Your assignment: Counting only lines that contain "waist", state the total found in the material below. Add nothing else.

Data section Start Marker

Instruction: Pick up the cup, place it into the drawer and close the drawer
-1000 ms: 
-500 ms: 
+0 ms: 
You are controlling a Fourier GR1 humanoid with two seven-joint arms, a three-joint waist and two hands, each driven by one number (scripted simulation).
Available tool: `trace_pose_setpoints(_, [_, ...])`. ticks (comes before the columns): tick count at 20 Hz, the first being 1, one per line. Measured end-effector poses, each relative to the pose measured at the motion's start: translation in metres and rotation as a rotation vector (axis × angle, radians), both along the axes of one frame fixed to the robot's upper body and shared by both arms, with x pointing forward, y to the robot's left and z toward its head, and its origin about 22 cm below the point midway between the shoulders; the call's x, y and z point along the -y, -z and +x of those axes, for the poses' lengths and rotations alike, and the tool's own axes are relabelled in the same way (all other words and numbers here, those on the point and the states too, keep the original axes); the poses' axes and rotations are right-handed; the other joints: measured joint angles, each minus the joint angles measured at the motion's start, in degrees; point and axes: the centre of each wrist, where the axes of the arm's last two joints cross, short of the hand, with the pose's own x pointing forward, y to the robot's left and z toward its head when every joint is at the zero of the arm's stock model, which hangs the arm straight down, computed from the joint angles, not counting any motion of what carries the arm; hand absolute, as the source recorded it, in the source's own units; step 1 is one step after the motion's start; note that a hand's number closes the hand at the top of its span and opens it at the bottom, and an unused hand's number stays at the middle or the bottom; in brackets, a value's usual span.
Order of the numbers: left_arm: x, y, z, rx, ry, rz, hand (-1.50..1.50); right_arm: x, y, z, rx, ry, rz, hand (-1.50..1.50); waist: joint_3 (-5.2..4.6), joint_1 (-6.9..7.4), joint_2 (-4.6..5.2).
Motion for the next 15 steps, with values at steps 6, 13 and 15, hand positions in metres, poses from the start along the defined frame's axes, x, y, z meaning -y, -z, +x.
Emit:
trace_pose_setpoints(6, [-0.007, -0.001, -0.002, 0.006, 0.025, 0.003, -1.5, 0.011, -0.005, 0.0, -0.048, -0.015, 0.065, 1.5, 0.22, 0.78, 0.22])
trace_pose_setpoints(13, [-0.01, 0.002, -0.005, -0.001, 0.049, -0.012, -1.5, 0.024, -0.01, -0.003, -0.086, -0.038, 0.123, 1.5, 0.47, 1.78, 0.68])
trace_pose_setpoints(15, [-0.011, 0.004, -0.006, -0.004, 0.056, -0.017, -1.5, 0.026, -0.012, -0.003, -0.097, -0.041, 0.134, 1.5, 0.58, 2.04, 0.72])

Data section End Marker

Result for this task: 2